As for the other political parties, apart from the loony right wing fringe they’re all a lot greener than either Labour or Conservatives. Unfortunately our electoral system doesn’t give them a chance of forming a government. The Green Party hasn’t even got an MP, although they do get a bit closer every time in Brighton.
Political theatre
However the purpose of writing this wasn’t to tell you how to vote, but how to influence those who we elect. What would it take to push Climate Change in particular, an the environment in general, up the political agenda?

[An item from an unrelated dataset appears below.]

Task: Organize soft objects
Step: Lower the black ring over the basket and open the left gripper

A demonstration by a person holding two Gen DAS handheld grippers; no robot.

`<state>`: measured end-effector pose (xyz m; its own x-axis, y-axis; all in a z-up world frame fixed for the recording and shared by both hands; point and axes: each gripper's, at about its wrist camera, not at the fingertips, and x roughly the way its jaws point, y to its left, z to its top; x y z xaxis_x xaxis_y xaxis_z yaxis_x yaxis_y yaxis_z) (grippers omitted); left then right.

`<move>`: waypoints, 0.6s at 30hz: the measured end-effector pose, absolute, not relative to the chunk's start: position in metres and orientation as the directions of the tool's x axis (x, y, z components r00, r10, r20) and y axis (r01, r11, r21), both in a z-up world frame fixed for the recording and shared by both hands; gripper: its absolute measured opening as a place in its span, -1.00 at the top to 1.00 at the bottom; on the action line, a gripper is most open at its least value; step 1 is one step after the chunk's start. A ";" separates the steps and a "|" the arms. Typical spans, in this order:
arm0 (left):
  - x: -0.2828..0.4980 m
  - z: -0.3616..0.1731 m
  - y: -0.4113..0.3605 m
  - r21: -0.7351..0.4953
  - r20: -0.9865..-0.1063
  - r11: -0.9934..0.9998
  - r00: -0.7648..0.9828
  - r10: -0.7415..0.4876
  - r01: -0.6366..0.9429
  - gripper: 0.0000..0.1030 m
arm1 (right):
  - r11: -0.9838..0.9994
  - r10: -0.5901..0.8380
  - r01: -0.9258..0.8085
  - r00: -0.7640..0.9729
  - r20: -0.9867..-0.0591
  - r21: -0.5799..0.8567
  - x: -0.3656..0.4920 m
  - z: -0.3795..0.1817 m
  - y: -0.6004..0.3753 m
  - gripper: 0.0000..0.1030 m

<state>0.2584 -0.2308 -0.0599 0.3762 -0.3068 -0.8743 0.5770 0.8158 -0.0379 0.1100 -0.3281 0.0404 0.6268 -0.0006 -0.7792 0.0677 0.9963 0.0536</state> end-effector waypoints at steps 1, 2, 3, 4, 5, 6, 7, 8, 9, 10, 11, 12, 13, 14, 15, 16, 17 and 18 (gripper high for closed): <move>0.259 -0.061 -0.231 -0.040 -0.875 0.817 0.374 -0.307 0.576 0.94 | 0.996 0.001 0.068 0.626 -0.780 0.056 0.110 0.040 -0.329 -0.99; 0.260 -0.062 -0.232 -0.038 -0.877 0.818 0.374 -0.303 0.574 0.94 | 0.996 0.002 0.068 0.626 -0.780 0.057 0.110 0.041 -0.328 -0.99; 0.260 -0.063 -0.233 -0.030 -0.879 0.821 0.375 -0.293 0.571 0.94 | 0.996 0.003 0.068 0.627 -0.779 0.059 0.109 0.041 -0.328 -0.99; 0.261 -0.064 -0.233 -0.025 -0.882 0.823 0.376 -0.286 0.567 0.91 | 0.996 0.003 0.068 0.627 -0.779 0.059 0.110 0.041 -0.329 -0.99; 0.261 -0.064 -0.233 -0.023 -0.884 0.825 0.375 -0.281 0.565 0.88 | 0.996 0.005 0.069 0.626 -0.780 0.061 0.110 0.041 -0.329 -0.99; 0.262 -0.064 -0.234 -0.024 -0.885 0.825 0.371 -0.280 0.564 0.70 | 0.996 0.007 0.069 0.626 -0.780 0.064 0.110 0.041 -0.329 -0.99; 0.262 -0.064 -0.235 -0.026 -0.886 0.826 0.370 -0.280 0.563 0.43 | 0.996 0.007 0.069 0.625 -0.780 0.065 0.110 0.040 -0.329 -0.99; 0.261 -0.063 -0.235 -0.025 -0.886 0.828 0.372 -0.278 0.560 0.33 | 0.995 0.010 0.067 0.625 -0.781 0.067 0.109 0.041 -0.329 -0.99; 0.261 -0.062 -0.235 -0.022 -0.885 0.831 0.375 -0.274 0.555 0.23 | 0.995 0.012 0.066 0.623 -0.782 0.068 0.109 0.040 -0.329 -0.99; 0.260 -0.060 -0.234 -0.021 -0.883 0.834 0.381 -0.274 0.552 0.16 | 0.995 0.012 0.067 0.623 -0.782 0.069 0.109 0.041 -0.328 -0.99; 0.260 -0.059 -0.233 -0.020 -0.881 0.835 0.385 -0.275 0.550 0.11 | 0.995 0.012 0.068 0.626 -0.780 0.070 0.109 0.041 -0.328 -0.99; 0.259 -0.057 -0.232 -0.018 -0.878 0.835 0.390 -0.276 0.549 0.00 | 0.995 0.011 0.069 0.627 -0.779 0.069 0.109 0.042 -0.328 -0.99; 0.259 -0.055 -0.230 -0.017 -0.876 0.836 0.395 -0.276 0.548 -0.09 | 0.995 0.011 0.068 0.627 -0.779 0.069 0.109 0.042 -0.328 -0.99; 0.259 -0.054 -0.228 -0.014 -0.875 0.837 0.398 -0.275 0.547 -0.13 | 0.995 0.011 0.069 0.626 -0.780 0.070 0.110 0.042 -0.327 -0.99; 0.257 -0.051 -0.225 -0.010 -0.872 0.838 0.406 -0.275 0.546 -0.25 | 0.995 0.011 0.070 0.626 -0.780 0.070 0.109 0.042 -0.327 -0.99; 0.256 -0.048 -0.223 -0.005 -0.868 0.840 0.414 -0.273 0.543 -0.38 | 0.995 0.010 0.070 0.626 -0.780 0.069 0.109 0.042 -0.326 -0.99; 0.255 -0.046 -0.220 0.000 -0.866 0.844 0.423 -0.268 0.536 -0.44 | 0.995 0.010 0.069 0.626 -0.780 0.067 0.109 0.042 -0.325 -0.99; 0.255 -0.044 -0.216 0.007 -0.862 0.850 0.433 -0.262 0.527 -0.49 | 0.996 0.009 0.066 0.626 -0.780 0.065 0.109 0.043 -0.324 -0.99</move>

David Miliband’s answer was that it would take something like the Make Poverty History campaign that accompanied the G8 conference in Gleneagles five years ago. I’ve no reason to believe he wasn’t being honest, after all a quarter of a million people marching through the streets isn’t something any politician can ignore. However it may also be that Make Poverty History was the sort of fluffy campaign, with fairly vague objectives, that politicians don’t really mind being targeted by.
However the anniversary that Mr Miliband was in Derbyshire to celebrate showed that this isn’t the only way to get things done. The original 1932 trespassers probably had more in common with the G20 protestors than the Make Poverty History brigade. There were only a few hundred of them, and whilst the moderate, aristocratically patronised rambling groups patiently negotiated rights of voluntary access to the hills, these mainly communist ramblers decided to take direct action to get things done. Some were beaten up by gamekeepers and several were imprisoned, but the public rallied behind the ramblers. That did the trick. Once the small matter of the Second World War was out of the way, parliament passed the legislation that brought in our National Parks.
So vote away please, it’s a pagan thing, but once the formality of the election is over lets get back to some serious protesting.